What do NFTs stand for?
Long story short, basically anything digital can be an NFT — drawings, screenshots, music, domain names, an email from aliens, etc. Still, currently, the most common form of NFT out there is art. Probably you have seen a couple of monkeys on Twitter. Guess what? Now they are worth millions. To be more precise, a collage of images by digital artist Beeple has been sold for a whopping $69.3 million. Jack Dorsey’s first tweet sold for $2.9 million, a video clip of a LeBron James slam dunk sold for over $200,000, and a decade-old “Nyan Cat” GIF went for $600,000. And the list goes on and on…
The second NFT use-case involves music. As it couldn’t be any other way, the new technology attracted the attention of dozens of singers and musicians. It is believed thanks to NFTs, musicians will be able to keep roughly 100% of the money, which is why so many musicians are turning toward this method.
What about memes — Can they be “NFTed”? You bet so! Already today, there is a possibility to buy and trade memes on the NFT market. Some of the more popular memes like Nyan Cat, Bad Luck Brian, Disaster Girl, and others are on the list, racking in between $30,000 and $770,000.
Last but not least, there are real-world use cases too. For example, Nike owns a patent on NFTs to authenticate sneakers as unique items. Eventually, this technology will be used to guarantee ownership of physical property and cut out expensive intermediaries.
Nimbus expands horizons
As it couldn’t be any other way our team also saw an opportunity in the newly born market. Nevertheless, we want to offer the crypto community an alternative use-case for NFTs — tokens that automatically distribute assets into a number of different dApps. While technically speaking, it’ll still be an NFT.

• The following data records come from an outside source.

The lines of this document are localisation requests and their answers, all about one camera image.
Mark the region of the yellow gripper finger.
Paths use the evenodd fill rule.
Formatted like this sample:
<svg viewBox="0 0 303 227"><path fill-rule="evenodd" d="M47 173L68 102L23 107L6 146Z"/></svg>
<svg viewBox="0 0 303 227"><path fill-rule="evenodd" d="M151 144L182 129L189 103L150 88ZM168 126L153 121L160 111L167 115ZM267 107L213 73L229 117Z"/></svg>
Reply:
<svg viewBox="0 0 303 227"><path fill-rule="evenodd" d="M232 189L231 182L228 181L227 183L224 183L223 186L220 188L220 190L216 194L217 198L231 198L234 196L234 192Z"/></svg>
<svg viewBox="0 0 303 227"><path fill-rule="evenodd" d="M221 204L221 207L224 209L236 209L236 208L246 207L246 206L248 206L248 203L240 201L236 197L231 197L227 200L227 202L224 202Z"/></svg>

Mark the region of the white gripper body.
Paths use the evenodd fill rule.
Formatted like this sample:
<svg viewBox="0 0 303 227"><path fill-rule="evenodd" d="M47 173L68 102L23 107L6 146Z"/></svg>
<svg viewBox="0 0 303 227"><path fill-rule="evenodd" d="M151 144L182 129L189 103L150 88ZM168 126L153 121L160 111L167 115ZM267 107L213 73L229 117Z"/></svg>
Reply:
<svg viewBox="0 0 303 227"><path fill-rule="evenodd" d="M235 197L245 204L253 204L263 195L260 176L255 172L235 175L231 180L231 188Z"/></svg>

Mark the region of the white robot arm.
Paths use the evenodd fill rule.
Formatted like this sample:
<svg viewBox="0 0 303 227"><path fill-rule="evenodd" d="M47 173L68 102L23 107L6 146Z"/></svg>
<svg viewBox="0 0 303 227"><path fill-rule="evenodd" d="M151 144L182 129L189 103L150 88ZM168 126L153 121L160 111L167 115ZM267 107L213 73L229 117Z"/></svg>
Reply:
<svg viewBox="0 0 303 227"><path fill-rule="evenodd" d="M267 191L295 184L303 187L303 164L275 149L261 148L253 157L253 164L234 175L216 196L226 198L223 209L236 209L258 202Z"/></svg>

The first Nimbus NFT will work with LP pool, LP staking, and Lend dApps. This product will be interesting for users with minimal experience in the crypto market, especially those who understand what risk diversification is, but don’t yet have enough experience.
How does it work?
With just 1 click the user becomes a liquidity provider, puts coins in LP Staking and becomes a lender using the algorithm embedded in the smart contract. In conclusion, our goal is to offer a simple solution to those who are tired of wasting time on selecting the right strategy for each and every DeFi product. On top of that, you will be able to save on gas fees: once and for all.